Symptom Control and the Surgeon's Role

Analgesia:

• NSAIDs and simple analgesics for pain; some patients use stronger analgesia during flares.

Rehabilitation:

• Physiotherapy to maintain strength, range of motion and gait, and to counter contractures and disuse weakness.
• Activity modification during painful flares.

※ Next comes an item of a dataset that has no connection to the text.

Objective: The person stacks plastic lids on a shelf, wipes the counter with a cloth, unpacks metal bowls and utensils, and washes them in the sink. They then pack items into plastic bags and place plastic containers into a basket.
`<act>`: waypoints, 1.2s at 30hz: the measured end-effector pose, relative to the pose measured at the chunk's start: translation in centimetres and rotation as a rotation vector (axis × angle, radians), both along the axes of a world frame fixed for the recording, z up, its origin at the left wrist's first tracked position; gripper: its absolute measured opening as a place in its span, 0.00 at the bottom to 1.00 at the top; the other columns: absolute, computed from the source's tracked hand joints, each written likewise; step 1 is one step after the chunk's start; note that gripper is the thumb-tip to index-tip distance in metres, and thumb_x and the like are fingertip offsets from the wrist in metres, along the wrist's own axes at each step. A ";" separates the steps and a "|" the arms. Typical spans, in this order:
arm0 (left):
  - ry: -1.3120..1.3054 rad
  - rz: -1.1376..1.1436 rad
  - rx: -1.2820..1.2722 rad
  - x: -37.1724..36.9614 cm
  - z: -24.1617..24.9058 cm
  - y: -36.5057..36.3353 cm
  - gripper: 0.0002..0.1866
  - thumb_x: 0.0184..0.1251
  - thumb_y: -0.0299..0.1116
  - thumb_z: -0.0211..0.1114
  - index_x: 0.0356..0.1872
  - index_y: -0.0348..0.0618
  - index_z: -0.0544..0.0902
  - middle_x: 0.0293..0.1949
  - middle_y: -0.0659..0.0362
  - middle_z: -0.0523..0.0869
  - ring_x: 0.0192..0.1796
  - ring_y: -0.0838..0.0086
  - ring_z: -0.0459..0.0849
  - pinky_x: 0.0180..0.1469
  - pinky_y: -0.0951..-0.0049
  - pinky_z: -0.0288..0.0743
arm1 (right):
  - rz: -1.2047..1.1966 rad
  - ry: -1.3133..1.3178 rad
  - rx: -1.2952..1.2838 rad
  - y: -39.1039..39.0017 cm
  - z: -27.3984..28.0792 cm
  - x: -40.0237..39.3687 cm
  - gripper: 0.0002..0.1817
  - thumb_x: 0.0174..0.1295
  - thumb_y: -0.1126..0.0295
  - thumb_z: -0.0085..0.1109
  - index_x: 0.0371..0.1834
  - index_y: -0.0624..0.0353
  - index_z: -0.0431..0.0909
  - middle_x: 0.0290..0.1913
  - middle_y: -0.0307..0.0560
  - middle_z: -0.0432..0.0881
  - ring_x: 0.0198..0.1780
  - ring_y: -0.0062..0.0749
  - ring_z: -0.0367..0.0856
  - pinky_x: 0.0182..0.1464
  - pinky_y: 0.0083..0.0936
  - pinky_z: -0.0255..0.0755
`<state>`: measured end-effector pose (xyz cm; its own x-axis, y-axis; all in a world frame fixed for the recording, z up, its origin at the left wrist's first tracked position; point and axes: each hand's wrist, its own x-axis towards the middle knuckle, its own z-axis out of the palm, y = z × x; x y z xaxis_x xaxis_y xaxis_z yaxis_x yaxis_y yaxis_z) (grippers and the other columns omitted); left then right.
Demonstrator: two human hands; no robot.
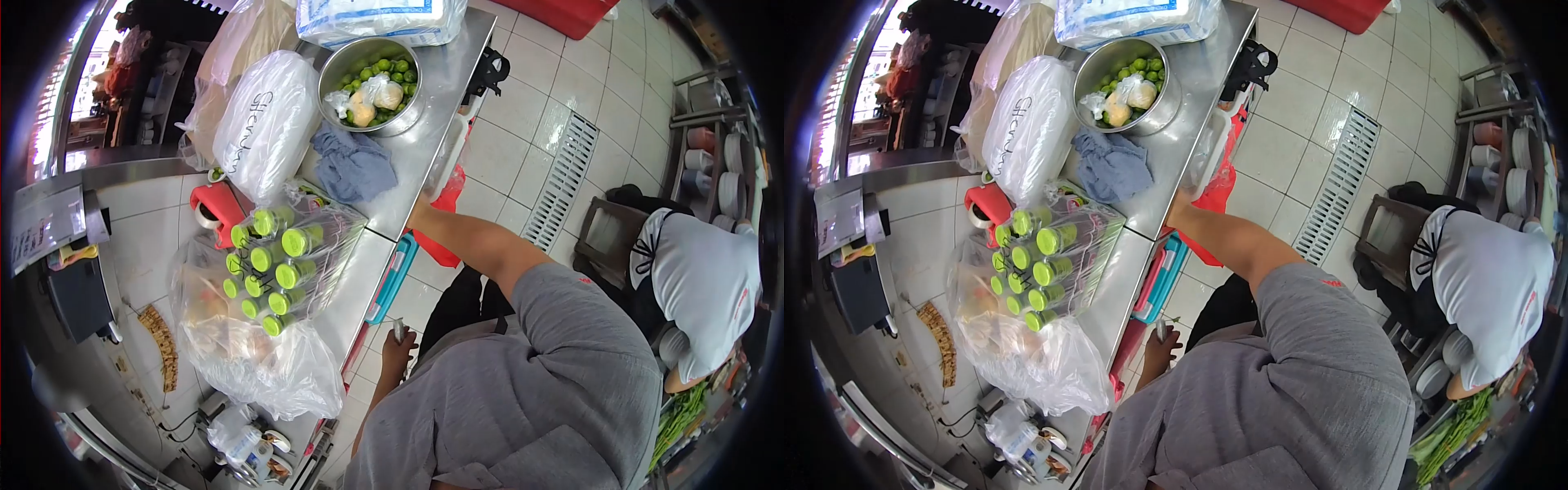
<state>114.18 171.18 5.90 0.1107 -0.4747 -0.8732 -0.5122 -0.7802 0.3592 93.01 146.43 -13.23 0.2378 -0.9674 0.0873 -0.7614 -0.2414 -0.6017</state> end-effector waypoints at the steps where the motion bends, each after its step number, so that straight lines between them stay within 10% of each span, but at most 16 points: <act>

Orthopaedic considerations:

• CED is largely a medical disease; surgery has a limited, selective role.
• Corrective osteotomy may be considered for significant limb deformity, but the dense, hyperostotic cortical bone is technically difficult to cut and fix - anticipate hard bone, prolonged drilling and a higher complication rate (the same operative caveats as other sclerosing dysplasias).
• Skull-base / cranial nerve compression is a neurosurgical problem; decompression may be considered for progressive visual or other cranial nerve loss.
• Monitor for raised intracranial pressure where skull involvement is marked.

Follow-Up

• Clinical: pain scores, muscle power, gait, growth and puberty in children.
• Cranial nerves: periodic vision and hearing assessment, especially with skull-base disease.
• Imaging: serial radiographs to track progression; bone scan to assess activity if symptoms change.
• Bloods: alkaline phosphatase / inflammatory markers can reflect activity; monitor for steroid side effects (glucose, bone density, growth).
• Genetic counselling: autosomal dominant inheritance with 50% transmission risk; offer family screening and counselling.